Le réalisateur Naqqash Khalid rêve de faire un film Scooby-Doo, une déclaration qui a piqué la curiosité. Son dernier film, In Camera, est décrit comme une fable labyrinthique sur l’industrie cinématographique, mais aussi une satire sur la représentation postcoloniale. Le film met en scène Aden, un acteur en quête de travail, confronté à des auditions absurdes et à des clichés raciaux.
- Naqqash Khalid veut réaliser un film Scooby-Doo.
- Son film In Camera est une fable labyrinthique sur l’industrie cinématographique.
- Le film aborde la question de la représentation postcoloniale.
- Aden, le personnage principal, lutte pour trouver un travail d’acteur à Londres.
- Khalid critique le discours vide sur la représentation et met en lumière son point de vue sur l’industrie cinématographique.
Le film dépeint des auditions absurdes, où Aden est confronté à des stéréotypes et à des demandes ridicules. Khalid explique que son film est une réponse horrifiée au débat sur la représentation, soulignant que le discours actuel ne résout pas les problèmes systémiques.
- Aden est soumis à des auditions qui mettent en lumière les clichés et les absurdités de l’industrie cinématographique.
- Khalid critique le discours sur la représentation et met en avant des exemples réels de l’inefficacité de ce discours.
Khalid, qui a une approche originale et authentique du cinéma, présente In Camera comme un film non conventionnel, loin des compromis habituels. Son film rappelle des œuvres de réalisateurs tels que Nicolas Roeg et Lindsay Anderson, mêlant critique sociale et expérimentation formelle.
- In Camera est un film authentique et original, loin des clichés habituels.
- Le film s’inspire de réalisateurs comme Nicolas Roeg et Lindsay Anderson, combinant critique sociale et expérimentation formelle.

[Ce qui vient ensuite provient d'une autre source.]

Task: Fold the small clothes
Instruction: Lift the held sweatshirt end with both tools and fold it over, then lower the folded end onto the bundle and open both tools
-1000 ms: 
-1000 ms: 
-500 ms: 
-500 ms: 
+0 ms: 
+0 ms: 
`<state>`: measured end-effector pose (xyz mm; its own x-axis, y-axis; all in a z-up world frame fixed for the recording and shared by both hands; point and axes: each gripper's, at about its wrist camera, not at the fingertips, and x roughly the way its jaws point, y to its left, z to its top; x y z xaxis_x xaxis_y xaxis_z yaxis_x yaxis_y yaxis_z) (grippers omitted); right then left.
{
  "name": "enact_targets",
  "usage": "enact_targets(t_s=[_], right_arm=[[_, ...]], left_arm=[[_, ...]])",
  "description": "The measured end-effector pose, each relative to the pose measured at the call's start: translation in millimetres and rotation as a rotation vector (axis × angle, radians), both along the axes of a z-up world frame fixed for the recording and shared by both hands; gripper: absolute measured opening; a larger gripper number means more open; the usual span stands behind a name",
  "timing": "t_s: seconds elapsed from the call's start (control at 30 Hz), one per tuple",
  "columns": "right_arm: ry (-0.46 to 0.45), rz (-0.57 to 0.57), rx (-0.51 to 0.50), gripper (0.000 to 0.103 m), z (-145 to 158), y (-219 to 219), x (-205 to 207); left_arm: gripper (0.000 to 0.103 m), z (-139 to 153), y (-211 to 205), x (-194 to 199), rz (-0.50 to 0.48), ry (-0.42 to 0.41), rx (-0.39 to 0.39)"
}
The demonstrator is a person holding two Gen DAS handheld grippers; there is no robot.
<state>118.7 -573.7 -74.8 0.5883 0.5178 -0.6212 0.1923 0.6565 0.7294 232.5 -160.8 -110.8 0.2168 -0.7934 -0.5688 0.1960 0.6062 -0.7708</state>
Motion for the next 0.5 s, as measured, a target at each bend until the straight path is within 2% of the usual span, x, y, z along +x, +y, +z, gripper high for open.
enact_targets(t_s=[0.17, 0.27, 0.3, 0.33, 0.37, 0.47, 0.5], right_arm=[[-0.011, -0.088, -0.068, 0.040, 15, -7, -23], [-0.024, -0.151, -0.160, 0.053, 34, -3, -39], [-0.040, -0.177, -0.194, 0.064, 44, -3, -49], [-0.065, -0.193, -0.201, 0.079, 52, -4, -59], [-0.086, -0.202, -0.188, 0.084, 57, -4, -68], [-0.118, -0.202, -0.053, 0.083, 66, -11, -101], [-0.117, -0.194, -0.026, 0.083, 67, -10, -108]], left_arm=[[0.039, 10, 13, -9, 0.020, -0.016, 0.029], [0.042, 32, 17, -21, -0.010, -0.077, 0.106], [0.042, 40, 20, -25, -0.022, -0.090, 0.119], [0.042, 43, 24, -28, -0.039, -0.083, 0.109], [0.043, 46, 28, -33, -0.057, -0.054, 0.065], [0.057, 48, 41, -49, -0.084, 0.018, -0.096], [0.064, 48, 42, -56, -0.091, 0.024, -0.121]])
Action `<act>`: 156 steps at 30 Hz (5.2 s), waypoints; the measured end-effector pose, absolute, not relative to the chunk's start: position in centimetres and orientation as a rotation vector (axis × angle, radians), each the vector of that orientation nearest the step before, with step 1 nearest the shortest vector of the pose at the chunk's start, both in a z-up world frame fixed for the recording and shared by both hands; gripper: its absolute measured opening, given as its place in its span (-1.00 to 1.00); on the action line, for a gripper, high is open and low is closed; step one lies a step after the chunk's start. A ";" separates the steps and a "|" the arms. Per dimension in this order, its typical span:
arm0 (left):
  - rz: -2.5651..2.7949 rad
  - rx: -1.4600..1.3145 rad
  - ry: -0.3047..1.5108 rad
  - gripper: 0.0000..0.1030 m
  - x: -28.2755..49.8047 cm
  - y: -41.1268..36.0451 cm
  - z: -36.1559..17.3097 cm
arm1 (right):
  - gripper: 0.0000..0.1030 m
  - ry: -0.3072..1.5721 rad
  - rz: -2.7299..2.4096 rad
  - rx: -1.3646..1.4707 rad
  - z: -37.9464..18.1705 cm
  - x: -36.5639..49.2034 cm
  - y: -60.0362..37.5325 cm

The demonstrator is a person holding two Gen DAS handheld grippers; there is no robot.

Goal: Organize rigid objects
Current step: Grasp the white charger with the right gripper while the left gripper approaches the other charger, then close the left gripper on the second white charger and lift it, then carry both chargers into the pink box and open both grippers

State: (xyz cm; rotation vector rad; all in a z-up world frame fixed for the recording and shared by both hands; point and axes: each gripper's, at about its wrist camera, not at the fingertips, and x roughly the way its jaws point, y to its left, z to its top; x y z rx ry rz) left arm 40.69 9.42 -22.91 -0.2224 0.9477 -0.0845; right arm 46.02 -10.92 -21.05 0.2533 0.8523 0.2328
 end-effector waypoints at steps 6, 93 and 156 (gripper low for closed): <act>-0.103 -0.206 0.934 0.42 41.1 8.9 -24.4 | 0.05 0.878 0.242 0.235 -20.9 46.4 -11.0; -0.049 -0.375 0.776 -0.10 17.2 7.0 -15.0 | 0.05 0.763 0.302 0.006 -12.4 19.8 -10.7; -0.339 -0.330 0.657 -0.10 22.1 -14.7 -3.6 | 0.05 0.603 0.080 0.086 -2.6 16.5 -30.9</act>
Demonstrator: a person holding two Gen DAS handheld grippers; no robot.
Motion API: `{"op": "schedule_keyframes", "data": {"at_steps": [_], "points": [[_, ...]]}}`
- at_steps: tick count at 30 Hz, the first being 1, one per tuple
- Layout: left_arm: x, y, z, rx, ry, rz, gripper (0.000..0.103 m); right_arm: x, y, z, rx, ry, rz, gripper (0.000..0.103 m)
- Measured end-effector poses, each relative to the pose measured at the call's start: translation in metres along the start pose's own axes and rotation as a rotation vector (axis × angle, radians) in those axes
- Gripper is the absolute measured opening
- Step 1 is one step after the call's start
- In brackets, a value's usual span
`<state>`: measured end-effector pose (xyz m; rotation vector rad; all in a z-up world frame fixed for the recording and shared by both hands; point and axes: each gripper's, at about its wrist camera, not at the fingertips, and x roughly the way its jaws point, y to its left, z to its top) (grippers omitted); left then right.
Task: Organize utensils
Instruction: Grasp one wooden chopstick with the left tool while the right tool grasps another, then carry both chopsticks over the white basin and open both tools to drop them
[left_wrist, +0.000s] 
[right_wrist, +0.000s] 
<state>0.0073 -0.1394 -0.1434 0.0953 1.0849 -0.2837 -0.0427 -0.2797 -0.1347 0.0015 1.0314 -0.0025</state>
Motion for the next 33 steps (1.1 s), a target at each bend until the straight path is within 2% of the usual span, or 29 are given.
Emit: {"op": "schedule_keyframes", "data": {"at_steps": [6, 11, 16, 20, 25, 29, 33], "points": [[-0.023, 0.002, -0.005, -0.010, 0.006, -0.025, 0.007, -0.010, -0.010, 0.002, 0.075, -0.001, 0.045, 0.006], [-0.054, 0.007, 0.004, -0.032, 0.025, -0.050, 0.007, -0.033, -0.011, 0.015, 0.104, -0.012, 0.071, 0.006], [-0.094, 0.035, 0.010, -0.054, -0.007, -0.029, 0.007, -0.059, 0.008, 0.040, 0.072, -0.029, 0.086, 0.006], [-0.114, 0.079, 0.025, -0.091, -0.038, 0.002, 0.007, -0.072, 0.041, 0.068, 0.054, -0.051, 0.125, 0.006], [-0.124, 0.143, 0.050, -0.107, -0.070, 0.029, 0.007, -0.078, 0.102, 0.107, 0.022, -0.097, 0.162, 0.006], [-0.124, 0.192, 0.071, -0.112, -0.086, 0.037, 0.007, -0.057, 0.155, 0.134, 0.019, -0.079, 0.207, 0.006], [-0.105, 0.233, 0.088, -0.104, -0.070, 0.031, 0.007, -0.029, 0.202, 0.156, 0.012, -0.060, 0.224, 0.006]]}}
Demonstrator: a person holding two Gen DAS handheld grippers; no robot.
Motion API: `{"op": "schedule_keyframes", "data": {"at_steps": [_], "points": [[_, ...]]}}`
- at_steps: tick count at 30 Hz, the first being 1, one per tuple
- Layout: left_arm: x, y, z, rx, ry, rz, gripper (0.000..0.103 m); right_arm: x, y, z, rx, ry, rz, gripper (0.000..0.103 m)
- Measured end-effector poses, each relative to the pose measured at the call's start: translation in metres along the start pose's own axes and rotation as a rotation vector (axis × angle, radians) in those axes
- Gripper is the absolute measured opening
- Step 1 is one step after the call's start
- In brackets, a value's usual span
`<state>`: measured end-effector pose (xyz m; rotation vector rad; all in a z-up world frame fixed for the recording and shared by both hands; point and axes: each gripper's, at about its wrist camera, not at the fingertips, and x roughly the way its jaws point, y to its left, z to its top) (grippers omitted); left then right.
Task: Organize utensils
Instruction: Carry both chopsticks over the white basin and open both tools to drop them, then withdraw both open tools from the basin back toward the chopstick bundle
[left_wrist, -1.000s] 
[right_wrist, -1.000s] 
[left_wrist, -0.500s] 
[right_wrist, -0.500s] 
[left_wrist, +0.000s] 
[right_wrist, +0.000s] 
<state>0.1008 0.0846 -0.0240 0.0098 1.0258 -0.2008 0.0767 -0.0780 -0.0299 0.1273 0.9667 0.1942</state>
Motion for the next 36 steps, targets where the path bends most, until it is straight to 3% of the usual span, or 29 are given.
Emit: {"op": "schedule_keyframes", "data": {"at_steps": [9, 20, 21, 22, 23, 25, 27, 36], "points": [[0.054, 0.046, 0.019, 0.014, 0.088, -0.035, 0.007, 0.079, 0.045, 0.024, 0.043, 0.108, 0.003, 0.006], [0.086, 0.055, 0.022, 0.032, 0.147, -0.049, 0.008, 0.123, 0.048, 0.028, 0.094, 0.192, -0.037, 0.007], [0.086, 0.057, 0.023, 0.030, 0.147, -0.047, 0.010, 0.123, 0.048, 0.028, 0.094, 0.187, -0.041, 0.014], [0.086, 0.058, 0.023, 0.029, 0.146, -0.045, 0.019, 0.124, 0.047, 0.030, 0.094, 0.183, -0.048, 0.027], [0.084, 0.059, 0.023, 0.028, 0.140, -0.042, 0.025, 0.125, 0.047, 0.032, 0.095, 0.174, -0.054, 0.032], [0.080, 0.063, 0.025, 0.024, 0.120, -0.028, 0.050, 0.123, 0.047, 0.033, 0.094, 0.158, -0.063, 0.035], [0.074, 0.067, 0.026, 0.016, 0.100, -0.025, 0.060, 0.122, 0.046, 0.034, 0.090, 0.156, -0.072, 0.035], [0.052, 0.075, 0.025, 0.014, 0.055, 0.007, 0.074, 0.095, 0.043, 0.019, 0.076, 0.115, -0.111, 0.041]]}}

En marge de son travail artistique, Khalid évoque son parcours académique et son rapport à l’industrie cinématographique. Il se décrit lui-même comme un clown, soulignant le caractère absurde et impitoyable de l’industrie cinématographique.
- Khalid associe l’industrie cinématographique à un cirque, soulignant le caractère absurde de ce milieu.
- Il met en avant son approche non conformiste du cinéma et son refus des compromis.
En conclusion, In Camera est un film qui dénonce les travers de l’industrie cinématographique tout en proposant une réflexion profonde sur la représentation et l’identité. Khalid défend une approche artistique authentique et originale, loin des standards habituels de l’industrie cinématographique.
- In Camera offre une critique acerbe de l’industrie cinématographique tout en abordant des questions sociales et identitaires profondes.
- Khalid défend une approche artistique non conventionnelle et authentique, loin des compromis habituels.